Almost twenty years ago I read Maggie Ross’s wonderful book on the theology of priesthood, Pillars of Flame: Power, Priesthood and Spiritual Maturity. Not only was it a valuable book in helping me to affirm my ministry as a lay Christian, but it also struck me as one of the most lyrical and eloquent statements of Christian spirituality in general that I had ever read. Yes, that is high praise. But the book deserved it. Ross, an Anglican solitary, clearly understood how tainted Christian theology had become by imperial, Greco-Roman, concepts of God-as-controlling-political-authority — and how such a domineering image of God had corrupted not only Christian spirituality in general, but particularly Christian thinking about priesthood. Only by regaining an understanding of God-as-kenotic-love, as evidenced by the witness of Christ and the New Testament authors, could we ever hope to re-vision priesthood as the radical servant/ministry that Christ intended it to be.

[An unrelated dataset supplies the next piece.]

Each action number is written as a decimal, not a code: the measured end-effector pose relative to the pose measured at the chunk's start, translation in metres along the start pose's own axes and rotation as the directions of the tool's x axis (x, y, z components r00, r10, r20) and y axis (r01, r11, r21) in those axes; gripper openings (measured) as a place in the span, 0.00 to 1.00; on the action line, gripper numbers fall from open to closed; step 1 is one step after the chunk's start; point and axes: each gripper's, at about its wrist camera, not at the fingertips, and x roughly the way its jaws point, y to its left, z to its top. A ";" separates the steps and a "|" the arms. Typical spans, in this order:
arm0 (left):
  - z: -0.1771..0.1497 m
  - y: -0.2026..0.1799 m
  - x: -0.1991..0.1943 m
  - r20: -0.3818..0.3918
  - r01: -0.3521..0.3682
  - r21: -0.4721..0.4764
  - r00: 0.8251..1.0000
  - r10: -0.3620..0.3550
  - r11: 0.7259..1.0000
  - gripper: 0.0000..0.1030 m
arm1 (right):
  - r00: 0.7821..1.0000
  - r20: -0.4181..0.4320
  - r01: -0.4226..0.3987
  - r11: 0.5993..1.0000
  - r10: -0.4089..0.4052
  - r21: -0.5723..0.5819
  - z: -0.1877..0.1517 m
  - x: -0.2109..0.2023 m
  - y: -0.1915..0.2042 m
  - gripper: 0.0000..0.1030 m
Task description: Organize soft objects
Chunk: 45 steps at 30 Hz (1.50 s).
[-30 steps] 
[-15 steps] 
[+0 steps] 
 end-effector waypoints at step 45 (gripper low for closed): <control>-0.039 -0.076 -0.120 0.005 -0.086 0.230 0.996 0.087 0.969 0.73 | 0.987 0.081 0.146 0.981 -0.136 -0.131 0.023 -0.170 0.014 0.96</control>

So when one of the brothers at the Monastery of the Holy Spirit sent me an enthusiastic email insisting that Writing the Icon of the Heart, Ross’s newest offering, was by far one of the most important books on spirituality that he had read in a long time, I took him at his word. And now that I’ve read it, I’m happy to commend it to you as well. The book is a collection of essays Ross had written over a twenty year period, most of which had been published in journals like Weavings or Sobornost. But they have all been revised/rewritten for this collection, and she requests that the essays be read in the order presented here. So what emerges feels less like a hodgepodge anthology and more like a thematic introduction to her singular perspective on what it means to be a contemplative in today’s world, from considering the missing element in so many discussions of contemplation (“beholding”), to a frank but sober assessment of how a spiritual awakening might be our only hope as we consider the breadth and depth of environmental degradation that characterizes today’s world. Ross divides her time between Oxford and Alaska, and so her writing is infused with an appreciation of wilderness, not only for its own sake but also as a key element in an authentically kenotic spirituality.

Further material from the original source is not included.